Agreed. I think it will come in the form of no more viable reproduction by any means. We will have unintentually removed a magic in the secrets of life that we were unaware of.
We may very well end up as those bad guys in "Dark City", inhabiting the recent dead while subjecting the remainder of the human race to evolutionary acceleration in search of the secret to immortallity to preserve what is left of The Human Race.
[This message has been edited by Boondawg (edited 07-25-2011).]
just throwing stuff at the wall and seeing what sticks......
nowhere near any "real" understanding of how life works yet, just have found a few neat "tricks" in DNA. there is an underlying machine/intellegence at work with DNA, which has yet to be even identified.

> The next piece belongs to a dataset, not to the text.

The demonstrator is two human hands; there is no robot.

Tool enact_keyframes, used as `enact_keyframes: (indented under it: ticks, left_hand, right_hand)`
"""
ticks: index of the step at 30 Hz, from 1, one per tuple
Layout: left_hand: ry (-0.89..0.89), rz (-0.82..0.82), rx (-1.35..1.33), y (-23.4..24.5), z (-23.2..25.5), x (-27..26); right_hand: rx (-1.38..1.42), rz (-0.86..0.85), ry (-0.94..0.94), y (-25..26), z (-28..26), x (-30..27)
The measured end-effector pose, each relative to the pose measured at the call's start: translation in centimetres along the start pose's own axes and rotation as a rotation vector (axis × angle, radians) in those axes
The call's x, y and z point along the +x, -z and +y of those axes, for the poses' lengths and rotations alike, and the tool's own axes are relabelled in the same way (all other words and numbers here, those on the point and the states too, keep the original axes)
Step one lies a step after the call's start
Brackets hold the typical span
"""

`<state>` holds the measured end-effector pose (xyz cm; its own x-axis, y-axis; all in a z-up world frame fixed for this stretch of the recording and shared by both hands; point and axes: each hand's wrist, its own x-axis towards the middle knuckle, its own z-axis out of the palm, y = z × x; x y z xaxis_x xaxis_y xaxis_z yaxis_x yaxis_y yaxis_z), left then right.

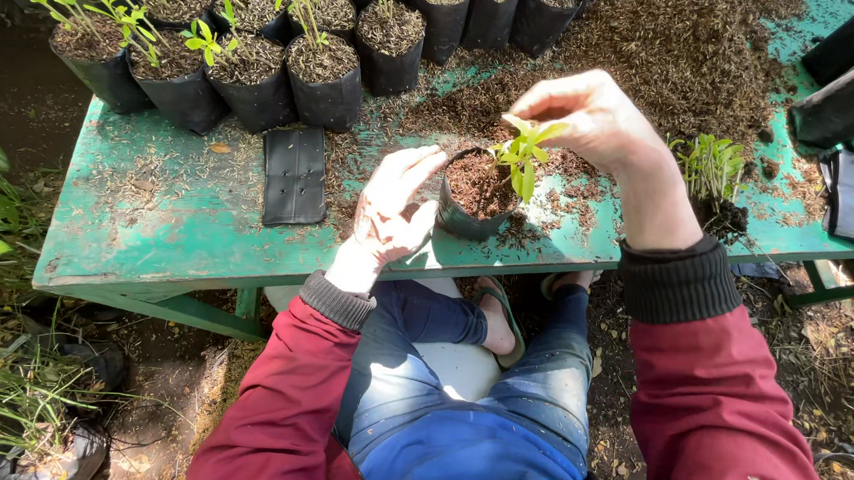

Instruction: The person prepares a small black plastic potting bag, fills it with soil from a pile on the table, and then transplants a small green seedling into the bag, securing it with more soil.

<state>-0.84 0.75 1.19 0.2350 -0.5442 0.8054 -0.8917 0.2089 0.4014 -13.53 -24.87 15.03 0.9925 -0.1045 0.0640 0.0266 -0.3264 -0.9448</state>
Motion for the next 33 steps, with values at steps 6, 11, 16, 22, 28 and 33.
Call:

We're at a point where we know how the major stuff works,, and are now studing the machine's more intricate pieces, but have yet to fully comprehand how those pieces all communicate and function. It's one thing to know the pieces, and where they go, but quite another to know how the genes are expressed - it'll be awhile before they'll be able to create a complex 'tailor made' organism. I have no doubt that in time, they will be able to, but it's one thing to make a flying iguana, it's another to get all the intimate systems working together
Gaining a deeper understanding of how we tick will help us battle things such as Diabeties and cancer (learning how to 'turn on' or 'beef-up' our anti-tumor systems, for instance...)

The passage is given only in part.